Compleanno sul trenino per il leader nordcoreano Kim Jong-un, in missione in Cina fino a domani su invito del presidente Xi Jinping: il convoglio di Kim, costituito da tre treni – prima la sicurezza, poi i viaggiatori, infine i bagagli e l’intendenza – aveva passato lunedì il confine di Dandong e ieri, nella tarda mattinata, è arrivato alla stazione Nord di Pechino.
Tra servizi di sicurezza rafforzati sui binari e sulle piattaforme, un lungo corteo di auto è poi partito per la residenza degli ospiti di Stato, la Diaoyutai, a ovest della capitale. Con Kim, che ieri compiva 35 anni, c’è la first lady Ri Sol-ju e un nugolo di funzionari.

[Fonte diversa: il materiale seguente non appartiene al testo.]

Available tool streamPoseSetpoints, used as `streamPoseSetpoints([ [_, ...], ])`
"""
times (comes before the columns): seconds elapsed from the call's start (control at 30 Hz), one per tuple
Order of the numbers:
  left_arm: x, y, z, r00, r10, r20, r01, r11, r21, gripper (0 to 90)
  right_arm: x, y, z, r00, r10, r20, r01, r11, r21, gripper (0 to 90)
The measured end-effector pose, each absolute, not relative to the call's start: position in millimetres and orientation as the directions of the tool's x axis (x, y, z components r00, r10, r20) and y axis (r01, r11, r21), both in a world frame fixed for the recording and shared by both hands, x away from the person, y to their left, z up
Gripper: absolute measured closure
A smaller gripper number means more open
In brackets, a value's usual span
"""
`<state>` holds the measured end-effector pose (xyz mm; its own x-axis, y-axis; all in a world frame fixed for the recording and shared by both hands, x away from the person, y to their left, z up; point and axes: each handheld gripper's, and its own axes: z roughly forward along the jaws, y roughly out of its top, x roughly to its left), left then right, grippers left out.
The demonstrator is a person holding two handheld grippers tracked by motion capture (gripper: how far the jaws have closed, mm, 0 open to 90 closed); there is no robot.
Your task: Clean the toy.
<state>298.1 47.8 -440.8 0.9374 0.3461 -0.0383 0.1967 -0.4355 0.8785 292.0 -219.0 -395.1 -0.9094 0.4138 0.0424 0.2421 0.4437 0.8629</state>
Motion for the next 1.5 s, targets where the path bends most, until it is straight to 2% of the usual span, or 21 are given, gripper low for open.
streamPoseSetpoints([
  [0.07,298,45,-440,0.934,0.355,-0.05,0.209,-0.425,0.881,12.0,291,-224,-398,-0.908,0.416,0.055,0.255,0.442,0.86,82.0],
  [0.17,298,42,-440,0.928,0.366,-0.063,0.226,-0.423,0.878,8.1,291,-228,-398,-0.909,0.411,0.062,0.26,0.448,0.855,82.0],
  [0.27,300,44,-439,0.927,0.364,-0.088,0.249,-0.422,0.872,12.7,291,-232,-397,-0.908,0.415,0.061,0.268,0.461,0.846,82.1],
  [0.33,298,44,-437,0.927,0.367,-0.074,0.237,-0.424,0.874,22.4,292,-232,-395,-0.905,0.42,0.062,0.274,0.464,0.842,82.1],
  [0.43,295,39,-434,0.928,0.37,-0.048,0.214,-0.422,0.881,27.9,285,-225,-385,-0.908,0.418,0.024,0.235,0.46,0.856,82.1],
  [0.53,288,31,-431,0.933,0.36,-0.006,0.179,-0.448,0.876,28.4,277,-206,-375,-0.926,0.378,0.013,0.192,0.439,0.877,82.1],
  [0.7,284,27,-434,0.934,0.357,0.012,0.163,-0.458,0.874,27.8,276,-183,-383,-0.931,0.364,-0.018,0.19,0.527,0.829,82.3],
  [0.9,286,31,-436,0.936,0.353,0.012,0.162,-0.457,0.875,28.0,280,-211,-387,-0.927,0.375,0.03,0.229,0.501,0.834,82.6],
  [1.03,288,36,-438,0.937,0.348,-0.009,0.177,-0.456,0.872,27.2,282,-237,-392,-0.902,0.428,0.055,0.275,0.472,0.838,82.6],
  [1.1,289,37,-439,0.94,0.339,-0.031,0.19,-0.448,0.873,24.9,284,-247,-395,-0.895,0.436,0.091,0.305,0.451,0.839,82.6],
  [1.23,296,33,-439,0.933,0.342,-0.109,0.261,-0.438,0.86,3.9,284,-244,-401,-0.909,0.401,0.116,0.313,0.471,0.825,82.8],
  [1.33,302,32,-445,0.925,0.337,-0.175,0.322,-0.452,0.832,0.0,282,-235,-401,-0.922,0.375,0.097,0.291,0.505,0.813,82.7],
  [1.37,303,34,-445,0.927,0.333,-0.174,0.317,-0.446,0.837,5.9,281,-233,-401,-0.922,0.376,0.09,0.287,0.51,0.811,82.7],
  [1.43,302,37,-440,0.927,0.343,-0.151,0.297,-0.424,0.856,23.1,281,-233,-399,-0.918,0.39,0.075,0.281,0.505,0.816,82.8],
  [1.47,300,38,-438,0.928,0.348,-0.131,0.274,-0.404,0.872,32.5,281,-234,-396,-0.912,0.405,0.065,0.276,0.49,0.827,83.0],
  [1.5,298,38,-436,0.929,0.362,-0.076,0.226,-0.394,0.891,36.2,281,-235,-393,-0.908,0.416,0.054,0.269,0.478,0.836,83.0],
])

Il treno verde è lo stesso, o almeno è dello stesso tipo, già utilizzato in passato dal nonno e dal padre di Kim, rampollo dell’unica dinastia comunista di questa Terra: vetri oscurati, vagoni blindati, velocità ridotta – 60 km/h al massimo – causa l’enorme peso (il che, in fondo, riduce la sicurezza). Aerei ed elicotteri scortano il leader in viaggio, che può contare su stazioni esclusive, una ventina, lungo ogni percorso interno.
La visita è stata ufficialmente annunciata dall’agenzia Nuova Cina e confermata dall’agenzia Kcna. E’ la quarta volta che il dittatore di Pyongyang va in Cina, dopo le tre missioni fatte lo scorso anno tra fine marzo e fine giugno: le prime due precedettero rispettivamente il Vertice inter-coreano d’aprile con il presidente sudcoreano Moon Jae-in e quello con il presidente Usa Donald Trump, in giugno a Singapore. Come se Kim andasse ogni volta a prendere ordini, o consigli, a Pechino e poi tornasse a riferire.
Ora, lo scenario pare ripetersi: Stati Uniti e Corea del Nord stanno preparando un secondo incontro Trump – Kim, questa volta forse in Vietnam, ad Hanoi, visto che, dopo il primo, enfatizzato come ‘storico’, nulla è successo a livello pratico: la minaccia nucleare nord-coreana è rimasta inalterata, anche se Kim la strombazza di meno, e le sanzioni americane e internazionali pure. Ad Hanoi, si sono già incontrati emissari delle due parti per preparare il prossimo Vertice, forse in primavera.
Il legame, diplomatico, ma non solo, tra Pyongyang e Pechino indica che, malgrado Trump s’atteggi ad ‘amicone’ di Kim, che solo un anno fa nei tweet presidenziali era ‘ciccio bomba’ e ‘rocket man’, la Cina resta l’interlocutore privilegiato della Corea del Nord, un po’ mentore e un po’ garante, oltre che fornitore e benefattore.
La missione in Cina di Kim è seguita con molta attenzione dagli Stati Uniti, i cui responsabili esteri, il segretario di Stato Mike Pompeo e il consigliere per la sicurezza nazionale John Bolton, sono ora impegnati a contenere in Medio Oriente i danni provocati dagli annunci del presidente sul ritiro delle truppe dalla Siria e –parzialmente- dall’Afghanistan. Sulla scena mondiale 2019, il Vertice bis Trump – Kim appare la carta giocabile con minori rischi, rispetto alla partita sul nucleare con l’Iran, alla corsa al riarmo con la Russia e ai negoziati commerciali con la Cina.
Bolton, che non è un moderato, avrebbe convinto Trump, se non a fare marcia indietro, ad andarci cauto nel venire via dalla Siria, cercando di salvaguardare tre obiettivi così sintetizzati dal senatore Lindsey Graham, repubblicano, uno specialista di sicurezza: “Impedire all’Iran di controllare i pozzi di petrolio siriani; non consentire ai turchi di massacrare i curdi; e non permettere al sedicente Stato islamico, l’Isis, di risorgere”, come certi segnali indicano stia facendo – in un’azione, ieri, in Siria gli integralisti hanno ucciso 32 miliziani curdi -.
Il presidente turco Recep Tayyip Erdogan è stato rassicurante, con Bolton: ci pensano i suoi soldati a sostenere “il pesante compito” di combattere i miliziani e tutti gli altri terroristi che infestano l’area – leggasi, i curdi -. A sentirlo, Bolton, invece di rasserenarsi, s’è ulteriormente preoccupato.